### [Exercise directions]
Note every line in the entries that contains the string "document", and copy it.

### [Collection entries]
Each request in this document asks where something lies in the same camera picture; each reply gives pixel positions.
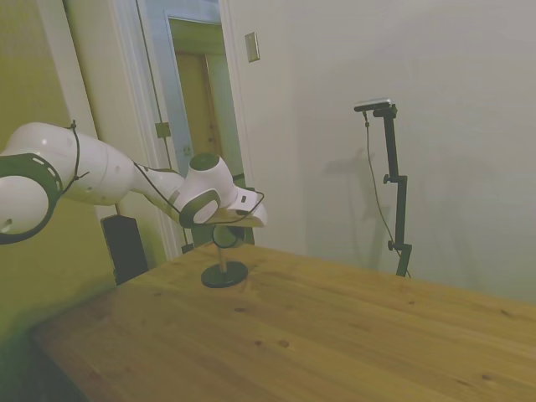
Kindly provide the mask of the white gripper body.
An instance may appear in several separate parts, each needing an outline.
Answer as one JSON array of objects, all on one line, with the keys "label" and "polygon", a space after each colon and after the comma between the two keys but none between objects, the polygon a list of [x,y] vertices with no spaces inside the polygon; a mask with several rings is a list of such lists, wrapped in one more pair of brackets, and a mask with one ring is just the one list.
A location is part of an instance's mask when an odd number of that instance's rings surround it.
[{"label": "white gripper body", "polygon": [[267,224],[263,194],[240,195],[231,205],[220,208],[208,224],[262,228]]}]

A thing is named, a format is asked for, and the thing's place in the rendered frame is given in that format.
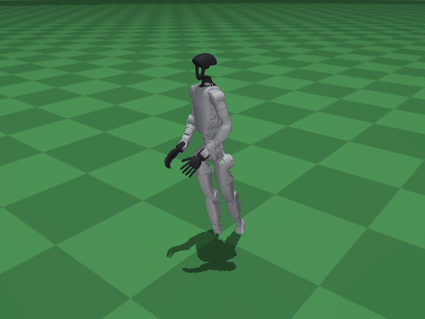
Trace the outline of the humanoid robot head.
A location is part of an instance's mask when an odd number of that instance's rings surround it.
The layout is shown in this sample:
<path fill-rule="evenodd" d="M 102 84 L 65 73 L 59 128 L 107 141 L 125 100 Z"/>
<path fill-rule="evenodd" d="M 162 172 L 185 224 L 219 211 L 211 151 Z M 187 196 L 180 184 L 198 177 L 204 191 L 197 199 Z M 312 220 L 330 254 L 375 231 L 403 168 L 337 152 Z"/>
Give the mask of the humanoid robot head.
<path fill-rule="evenodd" d="M 202 83 L 199 85 L 199 87 L 209 86 L 209 85 L 204 85 L 204 83 L 206 82 L 209 82 L 209 84 L 213 83 L 213 86 L 216 86 L 214 82 L 211 80 L 210 76 L 204 76 L 205 69 L 208 69 L 209 66 L 217 64 L 215 57 L 209 53 L 202 53 L 197 55 L 195 58 L 193 58 L 192 62 L 195 64 L 195 74 L 197 79 L 202 80 Z M 201 67 L 201 75 L 199 74 L 199 67 Z"/>

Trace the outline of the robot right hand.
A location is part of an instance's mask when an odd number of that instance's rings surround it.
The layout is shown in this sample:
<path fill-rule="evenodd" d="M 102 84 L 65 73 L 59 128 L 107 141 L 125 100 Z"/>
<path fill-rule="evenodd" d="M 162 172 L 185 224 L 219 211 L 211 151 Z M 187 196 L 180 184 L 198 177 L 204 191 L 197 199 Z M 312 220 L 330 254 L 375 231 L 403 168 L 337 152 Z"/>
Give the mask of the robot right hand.
<path fill-rule="evenodd" d="M 182 150 L 182 147 L 184 147 L 185 146 L 185 142 L 184 141 L 182 141 L 182 142 L 180 142 L 178 145 L 176 145 L 176 148 L 175 149 L 173 149 L 173 150 L 171 150 L 169 153 L 168 153 L 168 155 L 167 155 L 167 157 L 165 158 L 165 166 L 167 167 L 167 168 L 170 168 L 171 169 L 171 167 L 170 167 L 170 163 L 172 162 L 172 160 L 177 156 L 177 154 L 179 153 L 179 152 L 183 152 L 183 150 Z"/>

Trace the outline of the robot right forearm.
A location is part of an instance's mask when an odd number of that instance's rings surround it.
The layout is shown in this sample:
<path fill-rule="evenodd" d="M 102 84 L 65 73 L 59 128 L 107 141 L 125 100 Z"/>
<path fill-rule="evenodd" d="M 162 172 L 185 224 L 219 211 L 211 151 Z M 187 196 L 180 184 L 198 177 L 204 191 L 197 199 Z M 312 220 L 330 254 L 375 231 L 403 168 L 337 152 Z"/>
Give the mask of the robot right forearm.
<path fill-rule="evenodd" d="M 191 139 L 193 137 L 193 134 L 194 134 L 194 132 L 196 130 L 196 127 L 194 127 L 194 125 L 188 123 L 188 119 L 187 119 L 187 125 L 185 126 L 185 128 L 186 129 L 185 129 L 185 131 L 183 133 L 183 136 L 181 138 L 181 141 L 180 141 L 180 142 L 182 142 L 182 141 L 185 142 L 185 146 L 182 147 L 182 150 L 183 151 L 185 151 L 185 150 L 188 149 L 189 143 L 190 143 L 190 141 L 191 141 Z"/>

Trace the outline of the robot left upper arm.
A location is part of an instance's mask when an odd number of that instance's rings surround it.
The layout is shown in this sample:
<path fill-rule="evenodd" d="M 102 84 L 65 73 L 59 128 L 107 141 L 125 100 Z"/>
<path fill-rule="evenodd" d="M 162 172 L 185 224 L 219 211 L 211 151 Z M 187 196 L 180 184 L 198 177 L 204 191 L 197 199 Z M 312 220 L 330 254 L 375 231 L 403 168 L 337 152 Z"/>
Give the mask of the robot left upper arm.
<path fill-rule="evenodd" d="M 217 89 L 210 90 L 209 100 L 211 104 L 214 106 L 218 118 L 222 121 L 222 124 L 220 125 L 220 127 L 224 124 L 227 125 L 230 128 L 229 133 L 231 133 L 232 124 L 231 124 L 228 110 L 226 107 L 226 97 L 223 91 L 220 91 Z"/>

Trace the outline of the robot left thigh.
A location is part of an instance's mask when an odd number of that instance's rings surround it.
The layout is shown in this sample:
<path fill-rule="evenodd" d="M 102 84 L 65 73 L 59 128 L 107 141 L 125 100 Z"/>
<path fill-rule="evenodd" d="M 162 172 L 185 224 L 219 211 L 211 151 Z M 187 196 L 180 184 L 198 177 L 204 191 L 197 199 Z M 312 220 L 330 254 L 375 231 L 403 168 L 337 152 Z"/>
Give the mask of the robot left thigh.
<path fill-rule="evenodd" d="M 234 159 L 230 154 L 222 151 L 215 153 L 214 175 L 225 203 L 234 203 L 233 175 L 229 169 L 234 166 Z"/>

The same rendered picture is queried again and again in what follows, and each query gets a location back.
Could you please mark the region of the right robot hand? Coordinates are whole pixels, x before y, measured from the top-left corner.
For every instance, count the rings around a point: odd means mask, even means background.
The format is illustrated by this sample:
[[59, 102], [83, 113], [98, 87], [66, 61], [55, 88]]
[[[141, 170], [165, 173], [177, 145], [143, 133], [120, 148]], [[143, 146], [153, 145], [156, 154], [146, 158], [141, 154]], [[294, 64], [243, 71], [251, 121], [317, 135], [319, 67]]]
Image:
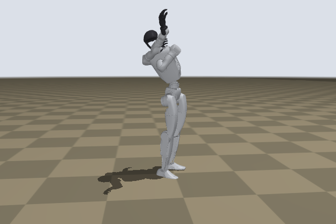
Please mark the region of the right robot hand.
[[[166, 15], [167, 15], [167, 12], [165, 13], [167, 9], [164, 9], [161, 11], [160, 15], [159, 15], [159, 24], [160, 24], [160, 30], [161, 30], [161, 33], [162, 35], [166, 35], [166, 32], [165, 30], [167, 29], [167, 26], [165, 25], [165, 18], [166, 18]], [[165, 13], [165, 15], [164, 15]]]

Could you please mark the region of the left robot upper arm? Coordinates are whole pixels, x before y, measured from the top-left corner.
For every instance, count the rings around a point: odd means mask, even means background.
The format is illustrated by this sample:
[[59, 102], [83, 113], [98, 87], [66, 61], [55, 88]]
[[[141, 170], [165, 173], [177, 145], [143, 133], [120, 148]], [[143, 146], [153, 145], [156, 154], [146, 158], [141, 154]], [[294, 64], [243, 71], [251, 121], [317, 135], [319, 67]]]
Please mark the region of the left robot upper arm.
[[173, 59], [179, 55], [181, 52], [181, 49], [176, 45], [173, 44], [170, 47], [169, 53], [165, 56], [162, 66], [160, 68], [157, 68], [160, 72], [166, 72], [168, 65], [173, 61]]

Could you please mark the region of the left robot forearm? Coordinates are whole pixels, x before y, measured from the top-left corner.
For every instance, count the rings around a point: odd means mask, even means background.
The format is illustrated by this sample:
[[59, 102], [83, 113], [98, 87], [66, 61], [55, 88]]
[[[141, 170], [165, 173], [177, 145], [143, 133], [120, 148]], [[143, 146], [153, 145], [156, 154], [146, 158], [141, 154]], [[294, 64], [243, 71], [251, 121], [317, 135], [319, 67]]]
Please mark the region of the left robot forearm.
[[163, 62], [162, 59], [157, 60], [157, 62], [156, 62], [156, 67], [157, 67], [157, 68], [160, 68], [160, 67], [162, 66], [162, 62]]

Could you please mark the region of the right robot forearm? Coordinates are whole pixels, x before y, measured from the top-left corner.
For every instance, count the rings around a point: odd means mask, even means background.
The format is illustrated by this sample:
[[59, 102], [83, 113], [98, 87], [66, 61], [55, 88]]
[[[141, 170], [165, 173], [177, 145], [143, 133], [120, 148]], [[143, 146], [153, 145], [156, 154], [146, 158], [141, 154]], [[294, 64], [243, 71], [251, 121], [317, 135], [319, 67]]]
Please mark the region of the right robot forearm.
[[169, 33], [169, 29], [167, 28], [167, 29], [165, 30], [165, 32], [166, 32], [166, 35], [162, 35], [161, 32], [159, 33], [157, 39], [155, 40], [155, 42], [154, 42], [153, 45], [151, 46], [151, 51], [153, 51], [153, 49], [154, 49], [155, 47], [158, 47], [158, 48], [161, 48], [161, 47], [162, 47], [163, 42], [165, 41], [166, 36], [167, 36], [167, 34]]

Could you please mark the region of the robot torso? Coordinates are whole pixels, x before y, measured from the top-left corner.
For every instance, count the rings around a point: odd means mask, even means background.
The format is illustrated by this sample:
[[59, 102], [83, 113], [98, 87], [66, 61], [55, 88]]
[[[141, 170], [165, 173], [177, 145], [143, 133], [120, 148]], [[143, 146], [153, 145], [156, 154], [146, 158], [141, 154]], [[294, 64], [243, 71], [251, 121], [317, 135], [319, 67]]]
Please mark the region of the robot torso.
[[[162, 49], [162, 47], [161, 47]], [[169, 87], [166, 87], [165, 94], [172, 93], [172, 96], [175, 97], [176, 101], [180, 98], [181, 95], [181, 88], [179, 88], [179, 83], [177, 82], [178, 79], [181, 77], [181, 65], [175, 57], [173, 61], [168, 65], [166, 72], [160, 72], [156, 68], [156, 62], [159, 59], [164, 60], [165, 56], [169, 53], [170, 46], [166, 46], [163, 50], [154, 56], [152, 60], [150, 60], [150, 64], [157, 72], [159, 77], [164, 80], [166, 83], [169, 83]]]

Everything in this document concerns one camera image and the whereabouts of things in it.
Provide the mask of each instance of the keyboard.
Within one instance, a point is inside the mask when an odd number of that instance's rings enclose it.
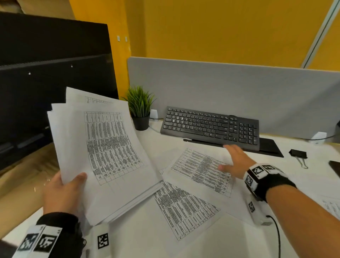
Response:
[[[255,119],[167,107],[161,134],[214,144],[236,144],[259,151],[259,121]]]

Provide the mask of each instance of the black sleeve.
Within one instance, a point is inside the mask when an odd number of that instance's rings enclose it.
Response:
[[[49,258],[80,258],[85,240],[82,238],[78,218],[64,212],[52,212],[40,217],[37,225],[60,227],[62,231]]]

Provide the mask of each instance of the yellow wall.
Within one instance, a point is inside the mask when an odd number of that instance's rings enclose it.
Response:
[[[125,0],[127,26],[129,28],[131,55],[146,57],[144,0]]]
[[[146,57],[300,67],[333,0],[144,0]]]
[[[340,71],[340,13],[335,17],[308,68]]]
[[[126,22],[124,0],[70,0],[77,20],[106,23],[110,34],[113,64],[119,96],[125,96],[129,87],[127,58],[130,57],[130,40]]]

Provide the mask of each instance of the black pot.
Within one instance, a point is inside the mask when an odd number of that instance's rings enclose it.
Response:
[[[133,124],[138,131],[144,131],[149,127],[149,119],[150,115],[145,117],[132,117]]]

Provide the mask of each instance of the black binder clip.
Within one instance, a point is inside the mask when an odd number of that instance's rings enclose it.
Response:
[[[305,159],[307,159],[307,153],[305,151],[300,151],[300,150],[293,150],[291,149],[289,151],[289,154],[292,156],[292,157],[295,157],[298,162],[300,163],[301,167],[304,168],[304,169],[308,169],[306,163],[305,163]]]

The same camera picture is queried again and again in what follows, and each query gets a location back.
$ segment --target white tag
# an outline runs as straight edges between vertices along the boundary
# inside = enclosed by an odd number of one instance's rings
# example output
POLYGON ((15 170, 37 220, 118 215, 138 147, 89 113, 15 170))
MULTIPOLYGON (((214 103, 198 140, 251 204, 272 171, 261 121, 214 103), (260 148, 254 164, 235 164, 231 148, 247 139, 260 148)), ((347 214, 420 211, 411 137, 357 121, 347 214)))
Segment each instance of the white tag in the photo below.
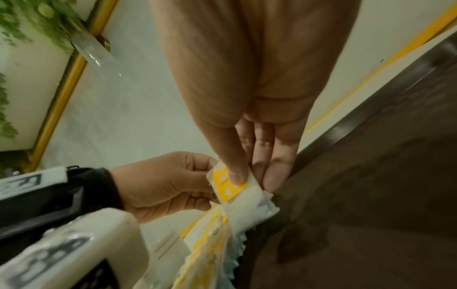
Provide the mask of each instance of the white tag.
POLYGON ((0 179, 0 200, 66 182, 68 182, 68 177, 65 167, 0 179))

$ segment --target small white packet
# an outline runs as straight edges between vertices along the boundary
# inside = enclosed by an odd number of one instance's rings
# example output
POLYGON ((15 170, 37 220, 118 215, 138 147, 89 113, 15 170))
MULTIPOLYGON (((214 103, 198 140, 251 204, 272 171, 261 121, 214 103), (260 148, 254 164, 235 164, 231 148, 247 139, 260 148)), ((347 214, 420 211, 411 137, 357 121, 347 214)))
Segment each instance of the small white packet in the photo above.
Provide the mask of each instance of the small white packet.
POLYGON ((219 162, 208 172, 207 179, 224 208, 235 236, 279 212, 279 208, 271 201, 273 194, 262 190, 250 170, 247 181, 235 186, 229 179, 227 167, 219 162))

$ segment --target black sleeve
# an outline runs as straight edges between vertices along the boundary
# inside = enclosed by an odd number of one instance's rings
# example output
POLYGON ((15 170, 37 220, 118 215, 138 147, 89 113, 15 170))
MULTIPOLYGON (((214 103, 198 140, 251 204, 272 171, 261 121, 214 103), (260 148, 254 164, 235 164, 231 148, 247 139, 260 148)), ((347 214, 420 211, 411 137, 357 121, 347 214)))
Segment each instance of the black sleeve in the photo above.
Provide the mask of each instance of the black sleeve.
POLYGON ((69 169, 69 184, 84 187, 84 213, 103 208, 124 209, 118 189, 107 169, 69 169))

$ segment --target yellow label
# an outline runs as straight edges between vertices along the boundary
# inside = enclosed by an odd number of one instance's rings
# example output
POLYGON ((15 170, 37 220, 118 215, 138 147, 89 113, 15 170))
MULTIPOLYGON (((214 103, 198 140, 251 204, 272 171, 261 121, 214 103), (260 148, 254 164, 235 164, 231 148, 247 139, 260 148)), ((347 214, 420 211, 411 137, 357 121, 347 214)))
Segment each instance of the yellow label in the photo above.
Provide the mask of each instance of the yellow label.
POLYGON ((226 167, 224 169, 217 169, 214 171, 213 182, 220 199, 223 202, 230 201, 232 198, 241 193, 248 185, 247 180, 239 186, 234 185, 230 181, 229 170, 226 167))

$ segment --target dark brown surface
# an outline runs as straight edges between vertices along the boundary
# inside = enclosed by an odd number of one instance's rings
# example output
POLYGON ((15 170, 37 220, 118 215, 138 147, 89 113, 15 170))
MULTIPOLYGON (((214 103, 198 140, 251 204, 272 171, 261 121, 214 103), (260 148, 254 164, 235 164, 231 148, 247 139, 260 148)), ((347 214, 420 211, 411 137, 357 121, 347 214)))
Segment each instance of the dark brown surface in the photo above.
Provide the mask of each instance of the dark brown surface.
POLYGON ((457 288, 457 61, 295 174, 238 288, 457 288))

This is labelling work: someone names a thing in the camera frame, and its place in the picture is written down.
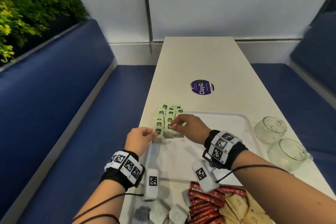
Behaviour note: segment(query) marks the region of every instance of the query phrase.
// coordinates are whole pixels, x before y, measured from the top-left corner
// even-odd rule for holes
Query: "clear glass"
[[[298,169],[307,159],[313,159],[300,143],[290,138],[282,138],[272,144],[267,154],[271,163],[289,172]]]
[[[259,121],[253,130],[261,142],[272,144],[284,137],[287,127],[283,120],[267,116]]]

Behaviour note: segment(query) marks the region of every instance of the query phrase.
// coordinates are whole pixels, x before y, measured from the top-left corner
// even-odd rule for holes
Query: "table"
[[[214,85],[212,94],[191,91],[191,82],[201,79]],[[286,137],[299,141],[232,37],[166,37],[139,126],[152,127],[155,109],[164,102],[181,104],[187,111],[242,114],[252,126],[265,116],[274,116],[285,121]],[[268,146],[258,143],[268,160]],[[313,162],[305,162],[294,175],[336,200]],[[161,180],[159,197],[186,208],[180,193],[188,187],[188,182]],[[131,223],[133,208],[141,203],[135,201],[125,197],[121,223]]]

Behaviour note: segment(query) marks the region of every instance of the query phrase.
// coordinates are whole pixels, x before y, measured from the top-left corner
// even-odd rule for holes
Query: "white tray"
[[[263,157],[251,124],[245,116],[209,112],[187,113],[199,116],[211,129],[225,130],[241,138],[250,151]],[[163,143],[150,145],[145,166],[157,169],[161,178],[196,181],[191,165],[196,160],[202,159],[203,152],[203,145],[195,144],[185,137],[164,139]],[[214,173],[216,178],[220,179],[228,172],[220,169]],[[221,184],[241,185],[234,175],[229,175],[221,181]]]

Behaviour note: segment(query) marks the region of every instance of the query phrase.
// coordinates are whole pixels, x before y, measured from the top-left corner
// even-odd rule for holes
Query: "purple sticker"
[[[191,90],[199,95],[209,95],[215,90],[215,87],[209,81],[196,80],[191,83]]]

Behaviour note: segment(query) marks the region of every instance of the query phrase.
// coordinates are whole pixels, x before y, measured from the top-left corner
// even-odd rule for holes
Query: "blue cushion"
[[[321,14],[291,54],[315,79],[336,93],[336,12]]]
[[[70,223],[139,126],[155,66],[117,66],[19,223]]]
[[[336,110],[287,65],[252,67],[336,192]]]
[[[113,59],[90,20],[0,73],[0,219]]]

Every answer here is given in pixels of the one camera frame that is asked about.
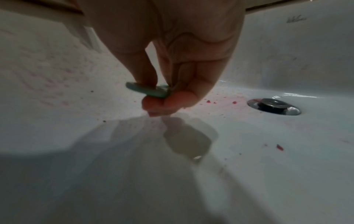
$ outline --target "metal drain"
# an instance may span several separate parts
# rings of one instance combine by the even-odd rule
[[[288,104],[281,100],[264,98],[264,99],[253,99],[249,100],[247,104],[257,110],[273,113],[273,114],[281,114],[281,115],[299,115],[301,111],[294,107],[291,104]]]

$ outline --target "green coin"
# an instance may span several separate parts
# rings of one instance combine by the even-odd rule
[[[168,85],[156,86],[155,88],[144,86],[135,82],[127,82],[125,86],[133,91],[144,93],[148,96],[166,98],[170,95],[170,87]]]

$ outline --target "white sink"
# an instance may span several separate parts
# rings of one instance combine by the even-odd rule
[[[161,119],[81,16],[1,0],[0,223],[352,223],[353,12],[248,14],[213,91]]]

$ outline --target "hand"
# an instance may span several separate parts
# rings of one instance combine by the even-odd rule
[[[151,117],[200,101],[215,85],[240,36],[243,0],[77,0],[97,35],[138,83],[156,86],[145,48],[152,41],[172,94],[145,97]]]

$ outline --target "sink basin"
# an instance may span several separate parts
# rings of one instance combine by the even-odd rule
[[[0,1],[0,222],[352,223],[353,11],[249,13],[212,92],[149,118],[82,16]]]

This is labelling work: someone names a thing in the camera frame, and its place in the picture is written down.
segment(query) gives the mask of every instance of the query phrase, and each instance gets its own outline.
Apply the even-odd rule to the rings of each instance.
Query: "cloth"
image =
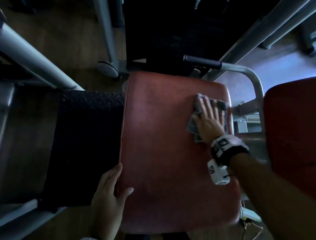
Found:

### [Output below]
Each request in this document asks where something lies in the same camera picture; each reply gives pixel positions.
Everything in this document concerns one camera image and the whereabouts of things in it.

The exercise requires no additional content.